Beka made a noise that was almost a giggle. Ari turned back around, and found her looking at him out of a pair of plainly functional blue eyes. She grinned.

“See?” she said. “Two. But I have to wear the patch whenever there’s a chance I might be going dirtside.”

“I understand,” he said. “But—why, Bee? Not just the eye patch, but all of it.”

She drew her knees up and linked her arms around them. “Well, you know how Dadda turned the ’Hammer over to me in exchange for any information I could pick up about the people who killed Mother.”

Ari nodded. “He gave me the general outline.
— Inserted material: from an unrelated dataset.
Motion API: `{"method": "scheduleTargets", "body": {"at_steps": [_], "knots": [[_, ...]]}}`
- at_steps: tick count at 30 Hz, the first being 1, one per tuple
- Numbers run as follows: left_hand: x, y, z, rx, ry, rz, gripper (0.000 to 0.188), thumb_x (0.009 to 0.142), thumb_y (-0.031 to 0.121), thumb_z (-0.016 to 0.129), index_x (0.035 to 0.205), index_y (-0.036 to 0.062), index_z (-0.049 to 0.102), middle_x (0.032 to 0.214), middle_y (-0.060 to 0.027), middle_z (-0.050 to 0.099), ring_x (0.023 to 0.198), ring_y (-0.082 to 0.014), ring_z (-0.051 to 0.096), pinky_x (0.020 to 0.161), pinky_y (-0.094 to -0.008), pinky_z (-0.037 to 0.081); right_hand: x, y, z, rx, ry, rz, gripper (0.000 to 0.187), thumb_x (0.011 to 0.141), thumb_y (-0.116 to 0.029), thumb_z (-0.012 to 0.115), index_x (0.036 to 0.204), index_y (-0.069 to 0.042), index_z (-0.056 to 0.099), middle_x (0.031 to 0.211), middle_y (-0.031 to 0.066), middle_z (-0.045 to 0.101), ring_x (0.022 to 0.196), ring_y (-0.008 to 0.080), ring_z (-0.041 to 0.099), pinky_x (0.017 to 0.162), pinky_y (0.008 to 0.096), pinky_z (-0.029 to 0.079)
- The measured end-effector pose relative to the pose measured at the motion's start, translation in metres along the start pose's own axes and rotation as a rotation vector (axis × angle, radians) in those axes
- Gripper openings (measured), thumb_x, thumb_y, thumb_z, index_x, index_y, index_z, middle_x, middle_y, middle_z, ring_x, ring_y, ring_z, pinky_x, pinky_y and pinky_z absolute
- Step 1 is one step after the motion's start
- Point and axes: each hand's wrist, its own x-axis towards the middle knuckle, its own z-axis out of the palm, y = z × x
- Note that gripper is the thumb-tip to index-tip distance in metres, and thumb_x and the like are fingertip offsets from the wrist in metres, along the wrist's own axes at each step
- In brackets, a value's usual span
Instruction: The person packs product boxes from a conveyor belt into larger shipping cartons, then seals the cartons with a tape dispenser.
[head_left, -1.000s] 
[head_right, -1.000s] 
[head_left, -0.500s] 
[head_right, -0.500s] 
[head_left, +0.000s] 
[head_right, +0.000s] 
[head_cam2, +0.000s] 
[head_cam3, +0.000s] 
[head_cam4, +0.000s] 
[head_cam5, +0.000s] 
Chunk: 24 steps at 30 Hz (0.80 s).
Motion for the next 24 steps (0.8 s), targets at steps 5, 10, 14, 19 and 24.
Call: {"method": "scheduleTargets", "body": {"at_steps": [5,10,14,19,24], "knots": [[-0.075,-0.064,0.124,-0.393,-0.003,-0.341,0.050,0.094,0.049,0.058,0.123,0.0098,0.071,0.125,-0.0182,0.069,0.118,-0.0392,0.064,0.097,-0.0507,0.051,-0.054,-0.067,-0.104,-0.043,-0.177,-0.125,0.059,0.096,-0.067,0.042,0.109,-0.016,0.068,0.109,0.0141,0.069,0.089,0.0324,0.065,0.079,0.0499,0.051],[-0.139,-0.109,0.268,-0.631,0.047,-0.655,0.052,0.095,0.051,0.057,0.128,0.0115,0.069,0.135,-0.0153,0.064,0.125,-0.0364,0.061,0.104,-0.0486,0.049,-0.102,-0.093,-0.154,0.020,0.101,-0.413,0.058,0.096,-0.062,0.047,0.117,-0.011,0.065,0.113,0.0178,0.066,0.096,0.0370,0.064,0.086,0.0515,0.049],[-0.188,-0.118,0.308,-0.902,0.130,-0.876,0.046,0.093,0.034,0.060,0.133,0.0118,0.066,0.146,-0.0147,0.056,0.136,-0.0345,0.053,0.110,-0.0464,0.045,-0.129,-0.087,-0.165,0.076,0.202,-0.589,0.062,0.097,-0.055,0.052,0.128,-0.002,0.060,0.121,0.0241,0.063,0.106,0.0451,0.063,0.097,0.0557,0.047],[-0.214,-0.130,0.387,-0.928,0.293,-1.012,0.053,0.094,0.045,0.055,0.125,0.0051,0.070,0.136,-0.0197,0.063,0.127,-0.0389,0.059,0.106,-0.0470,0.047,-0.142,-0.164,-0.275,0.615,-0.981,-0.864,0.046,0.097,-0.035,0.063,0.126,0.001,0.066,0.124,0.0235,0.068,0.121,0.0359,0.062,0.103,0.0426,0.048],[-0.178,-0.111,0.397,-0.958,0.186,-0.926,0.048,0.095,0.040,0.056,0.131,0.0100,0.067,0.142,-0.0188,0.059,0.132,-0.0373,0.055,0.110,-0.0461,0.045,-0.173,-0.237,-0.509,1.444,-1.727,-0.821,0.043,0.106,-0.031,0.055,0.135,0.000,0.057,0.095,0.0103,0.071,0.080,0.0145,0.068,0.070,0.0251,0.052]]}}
I thought he was looking for an excuse to give you Warhammer without getting the registry papers thrown back in his face.”

“He doesn’t work that way,” said Beka. “Neither do I. Anyhow—there I was with the ’Hammer, and doing just fine, thank you. Low-bulk, high-speed stuff mostly; there’s good money in that these days. And then somebody put out a contract on me.”

“That can really ruin your day,” Ari agreed.

“You’re not kidding. If the Professor hadn’t stepped in and lent a hand, I’d be dead right now for real. But we rigged a nice piece of theater instead, and I wound up as Tarnekep Portree, merchant captain and part-time paid assassin.”

“You haven’t really—”

She shook her head. “Not for money.”

That leaves a lot of ground uncovered, Ari thought. He looked over at Beka. She was hugging her updrawn knees tightly and gazing into the middle distance, somewhere on the other side of the far bulkhead.

“What really happened back on Pleyver?” he asked.

“I made some people mad enough to chase us all the way across Flatlands. And after we’d gone to ground port-side at the Space Force Clinic, the sons of bitches sent in a private army.” She smiled briefly. “Your friend Jessan’s got a cool head in a crisis. Too sharp-eyed for his own good, though; he spotted me for your sister just as I was bringing the shuttle into High Station.”

“So you invited him along for the ride.”

“More or less. He’s a cool one, like I said; told us we could either trust him with everything or cycle him out the airlock, but nothing else was going to work for more than a few hours. So we decided to trust him.”

“I’m more interested in why Jessan decided to trust you,” said Ari. “Mind telling me just what it was you said to him?”

“Same thing I’m going to tell you,” she replied. “I know who had Mother assassinated, and I’m going to track the bastard down and kill him. Want to come along?”